(Records drawn from a dataset)
- Opening Delimiter -
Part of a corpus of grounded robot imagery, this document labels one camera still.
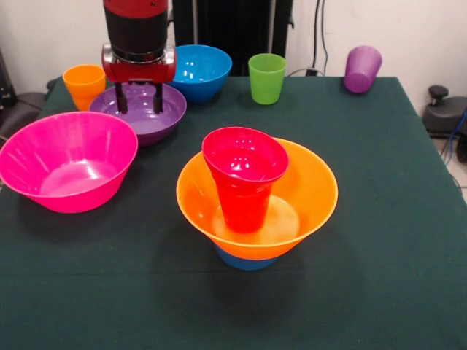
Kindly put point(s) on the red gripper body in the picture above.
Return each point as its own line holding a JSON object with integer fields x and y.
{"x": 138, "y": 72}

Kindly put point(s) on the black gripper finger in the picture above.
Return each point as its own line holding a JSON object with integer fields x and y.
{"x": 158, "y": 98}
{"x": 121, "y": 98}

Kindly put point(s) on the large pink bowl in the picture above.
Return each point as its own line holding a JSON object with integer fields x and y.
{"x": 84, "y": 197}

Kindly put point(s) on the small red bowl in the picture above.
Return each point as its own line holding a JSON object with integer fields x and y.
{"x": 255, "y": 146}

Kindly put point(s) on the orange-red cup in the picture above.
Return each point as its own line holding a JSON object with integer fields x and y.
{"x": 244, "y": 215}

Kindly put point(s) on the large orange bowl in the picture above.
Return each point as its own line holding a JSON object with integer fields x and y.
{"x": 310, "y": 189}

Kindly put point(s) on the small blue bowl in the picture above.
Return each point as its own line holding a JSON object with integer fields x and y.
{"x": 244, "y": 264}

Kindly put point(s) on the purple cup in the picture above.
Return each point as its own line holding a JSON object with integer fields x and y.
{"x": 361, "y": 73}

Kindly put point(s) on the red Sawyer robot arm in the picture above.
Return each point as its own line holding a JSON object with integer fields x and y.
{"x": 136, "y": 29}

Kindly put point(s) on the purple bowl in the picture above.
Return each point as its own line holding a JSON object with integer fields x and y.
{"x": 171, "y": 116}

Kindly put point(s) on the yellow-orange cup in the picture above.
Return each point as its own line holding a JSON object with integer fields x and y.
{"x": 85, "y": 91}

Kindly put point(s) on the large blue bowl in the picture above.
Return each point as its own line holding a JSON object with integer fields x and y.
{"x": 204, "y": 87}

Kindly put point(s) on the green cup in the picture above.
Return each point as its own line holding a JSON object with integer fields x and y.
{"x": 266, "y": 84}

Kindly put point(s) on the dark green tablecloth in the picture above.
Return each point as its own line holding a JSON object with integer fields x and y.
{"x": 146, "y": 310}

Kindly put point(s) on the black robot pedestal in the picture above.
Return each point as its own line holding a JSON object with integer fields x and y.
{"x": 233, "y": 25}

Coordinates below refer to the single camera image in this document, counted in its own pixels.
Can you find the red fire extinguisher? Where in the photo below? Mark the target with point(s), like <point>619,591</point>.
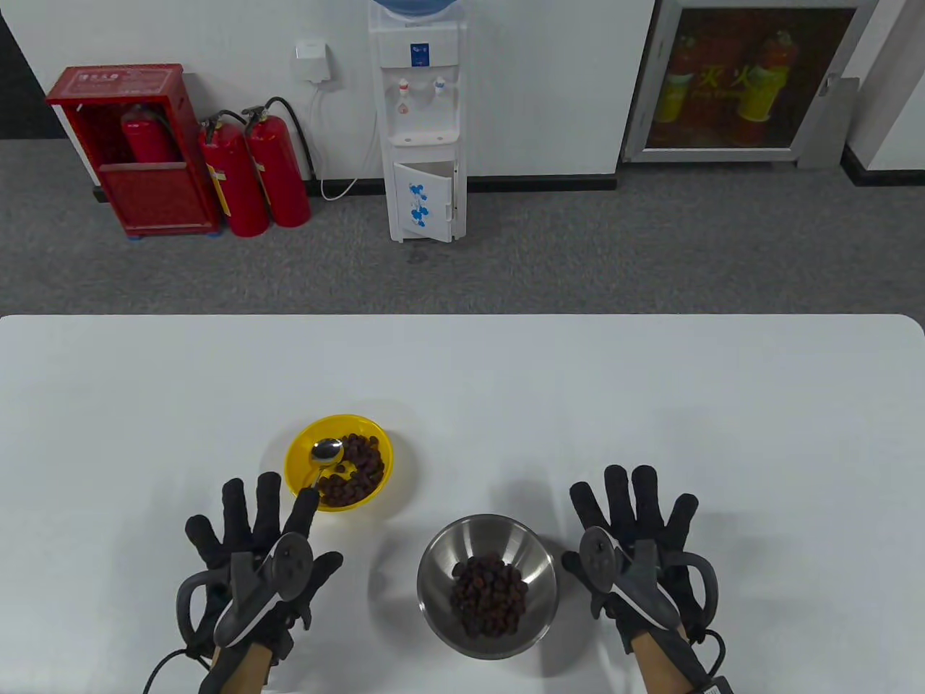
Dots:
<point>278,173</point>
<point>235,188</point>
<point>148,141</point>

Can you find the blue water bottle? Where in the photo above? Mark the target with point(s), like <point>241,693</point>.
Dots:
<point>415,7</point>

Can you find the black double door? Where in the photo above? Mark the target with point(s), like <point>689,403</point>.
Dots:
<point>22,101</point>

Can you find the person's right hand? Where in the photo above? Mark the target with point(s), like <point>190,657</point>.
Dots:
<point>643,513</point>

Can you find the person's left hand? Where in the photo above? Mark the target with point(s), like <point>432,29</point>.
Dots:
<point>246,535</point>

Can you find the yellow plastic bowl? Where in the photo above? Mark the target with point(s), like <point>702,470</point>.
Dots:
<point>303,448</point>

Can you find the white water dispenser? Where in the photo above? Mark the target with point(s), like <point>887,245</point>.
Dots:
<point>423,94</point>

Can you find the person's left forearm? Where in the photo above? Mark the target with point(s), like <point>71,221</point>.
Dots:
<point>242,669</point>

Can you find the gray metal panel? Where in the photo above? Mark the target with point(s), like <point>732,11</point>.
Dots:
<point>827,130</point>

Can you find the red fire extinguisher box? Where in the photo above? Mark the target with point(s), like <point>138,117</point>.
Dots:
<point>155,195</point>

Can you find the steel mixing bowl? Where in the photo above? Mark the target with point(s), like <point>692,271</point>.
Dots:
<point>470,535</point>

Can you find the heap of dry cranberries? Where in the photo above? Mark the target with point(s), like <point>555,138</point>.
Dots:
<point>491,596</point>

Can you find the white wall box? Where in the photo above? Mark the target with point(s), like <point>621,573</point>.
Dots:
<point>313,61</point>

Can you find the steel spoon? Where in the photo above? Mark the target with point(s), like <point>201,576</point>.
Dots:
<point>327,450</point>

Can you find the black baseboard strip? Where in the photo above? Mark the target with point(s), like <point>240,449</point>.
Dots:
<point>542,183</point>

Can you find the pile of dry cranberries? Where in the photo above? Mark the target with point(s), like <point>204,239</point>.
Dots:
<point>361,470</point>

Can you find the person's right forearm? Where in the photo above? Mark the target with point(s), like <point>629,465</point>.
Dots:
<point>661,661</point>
- Closing Delimiter -
## [YOUR OBJECTIVE]
Where a record holds a picture, leave the picture out and restate the rest word for word.

## [EXERCISE SOLUTION]
Part of a corpus of grounded robot imagery, this document labels one camera still.
Kindly put point(s) on the red gripper body in the picture above.
Return each point as its own line holding a JSON object with integer fields x and y.
{"x": 138, "y": 72}

Kindly put point(s) on the black gripper finger in the picture above.
Return each point as its own line holding a JSON object with integer fields x and y.
{"x": 158, "y": 98}
{"x": 121, "y": 98}

Kindly put point(s) on the large pink bowl in the picture above.
Return each point as its own line holding a JSON object with integer fields x and y.
{"x": 84, "y": 197}

Kindly put point(s) on the small red bowl in the picture above.
Return each point as its own line holding a JSON object with integer fields x and y.
{"x": 255, "y": 146}

Kindly put point(s) on the orange-red cup in the picture above.
Return each point as its own line holding a JSON object with integer fields x and y.
{"x": 244, "y": 215}

Kindly put point(s) on the large orange bowl in the picture above.
Return each point as its own line holding a JSON object with integer fields x and y.
{"x": 310, "y": 189}

Kindly put point(s) on the small blue bowl in the picture above.
Return each point as its own line holding a JSON object with integer fields x and y.
{"x": 244, "y": 264}

Kindly put point(s) on the purple cup in the picture above.
Return each point as its own line holding a JSON object with integer fields x and y.
{"x": 361, "y": 73}

Kindly put point(s) on the red Sawyer robot arm in the picture above.
Return each point as its own line holding a JSON object with integer fields x and y.
{"x": 136, "y": 29}

Kindly put point(s) on the purple bowl in the picture above.
Return each point as its own line holding a JSON object with integer fields x and y.
{"x": 171, "y": 116}

Kindly put point(s) on the yellow-orange cup in the picture above.
Return each point as its own line holding a JSON object with integer fields x and y.
{"x": 85, "y": 91}

Kindly put point(s) on the large blue bowl in the picture above.
Return each point as its own line holding a JSON object with integer fields x and y.
{"x": 204, "y": 87}

Kindly put point(s) on the green cup in the picture above.
Return each point as its own line holding a JSON object with integer fields x and y.
{"x": 266, "y": 84}

Kindly put point(s) on the dark green tablecloth in the picture above.
Return each point as its own line holding a JSON object with integer fields x and y.
{"x": 146, "y": 310}

Kindly put point(s) on the black robot pedestal in the picture above.
Return each point as its own line holding a JSON object with integer fields x and y.
{"x": 233, "y": 25}

Coordinates below refer to the single camera image in this document, counted in its own pixels.
Can you find the red fire extinguisher? Where in the photo below? Mark the target with point(s), like <point>619,591</point>.
Dots:
<point>278,173</point>
<point>235,188</point>
<point>148,141</point>

Can you find the blue water bottle? Where in the photo above? Mark the target with point(s), like <point>241,693</point>.
Dots:
<point>415,7</point>

Can you find the black double door? Where in the photo above? Mark the target with point(s), like <point>689,403</point>.
Dots:
<point>22,101</point>

Can you find the person's right hand? Where in the photo above? Mark the target with point(s), like <point>190,657</point>.
Dots:
<point>643,513</point>

Can you find the person's left hand? Where in the photo above? Mark the target with point(s), like <point>432,29</point>.
Dots:
<point>246,535</point>

Can you find the yellow plastic bowl? Where in the photo above? Mark the target with point(s), like <point>702,470</point>.
Dots:
<point>303,448</point>

Can you find the white water dispenser? Where in the photo above? Mark the target with point(s), like <point>887,245</point>.
Dots:
<point>423,94</point>

Can you find the person's left forearm? Where in the photo above? Mark the target with point(s), like <point>71,221</point>.
Dots:
<point>242,669</point>

Can you find the gray metal panel? Where in the photo above? Mark the target with point(s), like <point>732,11</point>.
Dots:
<point>827,130</point>

Can you find the red fire extinguisher box? Where in the photo above? Mark the target with point(s), like <point>138,117</point>.
Dots:
<point>155,195</point>

Can you find the steel mixing bowl? Where in the photo above? Mark the target with point(s), like <point>692,271</point>.
Dots:
<point>470,535</point>

Can you find the heap of dry cranberries? Where in the photo above? Mark the target with point(s), like <point>555,138</point>.
Dots:
<point>491,596</point>

Can you find the white wall box? Where in the photo above? Mark the target with point(s), like <point>621,573</point>.
Dots:
<point>313,61</point>

Can you find the steel spoon? Where in the photo above? Mark the target with point(s), like <point>201,576</point>.
Dots:
<point>327,450</point>

Can you find the black baseboard strip? Where in the photo above? Mark the target with point(s), like <point>240,449</point>.
Dots:
<point>542,183</point>

Can you find the pile of dry cranberries? Where in the photo above? Mark the target with point(s), like <point>204,239</point>.
Dots:
<point>361,470</point>

Can you find the person's right forearm? Where in the photo above? Mark the target with point(s), like <point>629,465</point>.
Dots:
<point>661,661</point>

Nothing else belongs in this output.